--- TASK ---
Down to the last line, reproduce the records exactly.

━━━━━━━━━━━━━━━━━━━━━━━━━━━━━━

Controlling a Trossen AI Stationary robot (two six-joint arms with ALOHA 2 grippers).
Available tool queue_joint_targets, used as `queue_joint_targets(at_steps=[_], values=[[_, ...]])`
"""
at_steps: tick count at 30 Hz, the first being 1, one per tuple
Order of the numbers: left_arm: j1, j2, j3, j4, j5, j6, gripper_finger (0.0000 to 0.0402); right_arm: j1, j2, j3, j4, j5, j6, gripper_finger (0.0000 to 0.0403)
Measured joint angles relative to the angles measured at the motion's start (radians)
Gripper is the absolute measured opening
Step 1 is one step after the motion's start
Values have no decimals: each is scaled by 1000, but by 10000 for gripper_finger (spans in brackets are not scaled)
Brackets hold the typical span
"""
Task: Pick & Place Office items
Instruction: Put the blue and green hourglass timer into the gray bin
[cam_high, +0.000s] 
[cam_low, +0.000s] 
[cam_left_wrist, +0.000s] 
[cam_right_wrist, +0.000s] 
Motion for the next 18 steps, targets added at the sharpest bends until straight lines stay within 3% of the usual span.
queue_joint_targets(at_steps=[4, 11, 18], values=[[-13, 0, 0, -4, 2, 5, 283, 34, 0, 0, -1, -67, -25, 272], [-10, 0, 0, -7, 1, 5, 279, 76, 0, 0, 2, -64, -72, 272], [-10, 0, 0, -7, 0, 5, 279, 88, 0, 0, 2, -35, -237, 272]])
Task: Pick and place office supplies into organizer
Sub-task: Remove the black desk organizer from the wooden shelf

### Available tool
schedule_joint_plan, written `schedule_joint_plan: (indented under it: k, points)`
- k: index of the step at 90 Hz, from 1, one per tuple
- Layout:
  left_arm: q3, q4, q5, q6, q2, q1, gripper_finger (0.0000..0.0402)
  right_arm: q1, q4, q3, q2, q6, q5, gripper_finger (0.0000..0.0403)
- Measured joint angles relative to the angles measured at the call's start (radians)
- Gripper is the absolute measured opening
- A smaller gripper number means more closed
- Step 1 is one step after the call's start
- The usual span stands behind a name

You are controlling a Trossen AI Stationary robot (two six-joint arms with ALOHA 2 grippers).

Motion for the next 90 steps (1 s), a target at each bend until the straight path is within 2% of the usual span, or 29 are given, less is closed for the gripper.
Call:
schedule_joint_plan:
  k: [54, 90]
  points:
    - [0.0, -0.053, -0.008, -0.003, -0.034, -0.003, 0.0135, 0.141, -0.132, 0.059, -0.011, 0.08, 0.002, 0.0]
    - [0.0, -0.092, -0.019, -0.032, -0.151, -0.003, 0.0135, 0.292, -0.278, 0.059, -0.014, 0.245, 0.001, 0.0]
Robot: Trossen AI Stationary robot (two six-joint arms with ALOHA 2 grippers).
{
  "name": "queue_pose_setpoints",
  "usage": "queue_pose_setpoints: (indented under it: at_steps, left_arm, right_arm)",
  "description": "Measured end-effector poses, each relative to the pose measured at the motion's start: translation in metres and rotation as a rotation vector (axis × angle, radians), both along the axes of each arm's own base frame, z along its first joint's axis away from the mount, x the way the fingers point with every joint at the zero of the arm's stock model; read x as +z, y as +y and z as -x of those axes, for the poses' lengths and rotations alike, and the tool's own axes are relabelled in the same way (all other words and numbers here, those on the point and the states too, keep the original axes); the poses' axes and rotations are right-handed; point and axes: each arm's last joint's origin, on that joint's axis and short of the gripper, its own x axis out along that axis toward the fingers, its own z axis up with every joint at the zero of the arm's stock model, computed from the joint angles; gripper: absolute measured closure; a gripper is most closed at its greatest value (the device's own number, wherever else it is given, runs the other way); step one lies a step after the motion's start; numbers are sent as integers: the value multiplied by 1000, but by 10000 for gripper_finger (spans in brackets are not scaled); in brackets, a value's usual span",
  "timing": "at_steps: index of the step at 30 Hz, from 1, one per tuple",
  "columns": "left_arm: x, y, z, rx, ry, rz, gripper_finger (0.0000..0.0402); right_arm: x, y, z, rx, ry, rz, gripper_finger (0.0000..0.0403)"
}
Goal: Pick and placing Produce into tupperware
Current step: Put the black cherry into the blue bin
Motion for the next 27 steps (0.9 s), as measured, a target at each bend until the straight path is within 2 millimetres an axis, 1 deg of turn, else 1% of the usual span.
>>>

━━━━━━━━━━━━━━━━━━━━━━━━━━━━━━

--- ANSWER SPACE ---
Controlling a Trossen AI Stationary robot (two six-joint arms with ALOHA 2 grippers).
Available tool queue_joint_targets, used as `queue_joint_targets(at_steps=[_], values=[[_, ...]])`
"""
at_steps: tick count at 30 Hz, the first being 1, one per tuple
Order of the numbers: left_arm: j1, j2, j3, j4, j5, j6, gripper_finger (0.0000 to 0.0402); right_arm: j1, j2, j3, j4, j5, j6, gripper_finger (0.0000 to 0.0403)
Measured joint angles relative to the angles measured at the motion's start (radians)
Gripper is the absolute measured opening
Step 1 is one step after the motion's start
Values have no decimals: each is scaled by 1000, but by 10000 for gripper_finger (spans in brackets are not scaled)
Brackets hold the typical span
"""
Task: Pick & Place Office items
Instruction: Put the blue and green hourglass timer into the gray bin
[cam_high, +0.000s] 
[cam_low, +0.000s] 
[cam_left_wrist, +0.000s] 
[cam_right_wrist, +0.000s] 
Motion for the next 18 steps, targets added at the sharpest bends until straight lines stay within 3% of the usual span.
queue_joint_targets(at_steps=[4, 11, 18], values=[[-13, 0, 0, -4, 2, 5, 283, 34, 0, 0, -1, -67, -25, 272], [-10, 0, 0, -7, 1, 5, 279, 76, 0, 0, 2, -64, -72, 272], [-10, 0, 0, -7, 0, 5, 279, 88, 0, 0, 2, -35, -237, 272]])
Task: Pick and place office supplies into organizer
Sub-task: Remove the black desk organizer from the wooden shelf

### Available tool
schedule_joint_plan, written `schedule_joint_plan: (indented under it: k, points)`
- k: index of the step at 90 Hz, from 1, one per tuple
- Layout:
  left_arm: q3, q4, q5, q6, q2, q1, gripper_finger (0.0000..0.0402)
  right_arm: q1, q4, q3, q2, q6, q5, gripper_finger (0.0000..0.0403)
- Measured joint angles relative to the angles measured at the call's start (radians)
- Gripper is the absolute measured opening
- A smaller gripper number means more closed
- Step 1 is one step after the call's start
- The usual span stands behind a name

You are controlling a Trossen AI Stationary robot (two six-joint arms with ALOHA 2 grippers).

Motion for the next 90 steps (1 s), a target at each bend until the straight path is within 2% of the usual span, or 29 are given, less is closed for the gripper.
Call:
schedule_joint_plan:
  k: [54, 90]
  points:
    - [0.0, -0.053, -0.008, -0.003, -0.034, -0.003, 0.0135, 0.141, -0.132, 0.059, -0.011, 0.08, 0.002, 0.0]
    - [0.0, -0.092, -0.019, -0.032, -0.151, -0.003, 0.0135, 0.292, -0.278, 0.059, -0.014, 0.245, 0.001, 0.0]
Robot: Trossen AI Stationary robot (two six-joint arms with ALOHA 2 grippers).
{
  "name": "queue_pose_setpoints",
  "usage": "queue_pose_setpoints: (indented under it: at_steps, left_arm, right_arm)",
  "description": "Measured end-effector poses, each relative to the pose measured at the motion's start: translation in metres and rotation as a rotation vector (axis × angle, radians), both along the axes of each arm's own base frame, z along its first joint's axis away from the mount, x the way the fingers point with every joint at the zero of the arm's stock model; read x as +z, y as +y and z as -x of those axes, for the poses' lengths and rotations alike, and the tool's own axes are relabelled in the same way (all other words and numbers here, those on the point and the states too, keep the original axes); the poses' axes and rotations are right-handed; point and axes: each arm's last joint's origin, on that joint's axis and short of the gripper, its own x axis out along that axis toward the fingers, its own z axis up with every joint at the zero of the arm's stock model, computed from the joint angles; gripper: absolute measured closure; a gripper is most closed at its greatest value (the device's own number, wherever else it is given, runs the other way); step one lies a step after the motion's start; numbers are sent as integers: the value multiplied by 1000, but by 10000 for gripper_finger (spans in brackets are not scaled); in brackets, a value's usual span",
  "timing": "at_steps: index of the step at 30 Hz, from 1, one per tuple",
  "columns": "left_arm: x, y, z, rx, ry, rz, gripper_finger (0.0000..0.0402); right_arm: x, y, z, rx, ry, rz, gripper_finger (0.0000..0.0403)"
}
Goal: Pick and placing Produce into tupperware
Current step: Put the black cherry into the blue bin
Motion for the next 27 steps (0.9 s), as measured, a target at each bend until the straight path is within 2 millimetres an axis, 1 deg of turn, else 1% of the usual span.
>>>

For this exercise, nothing further remains to be done.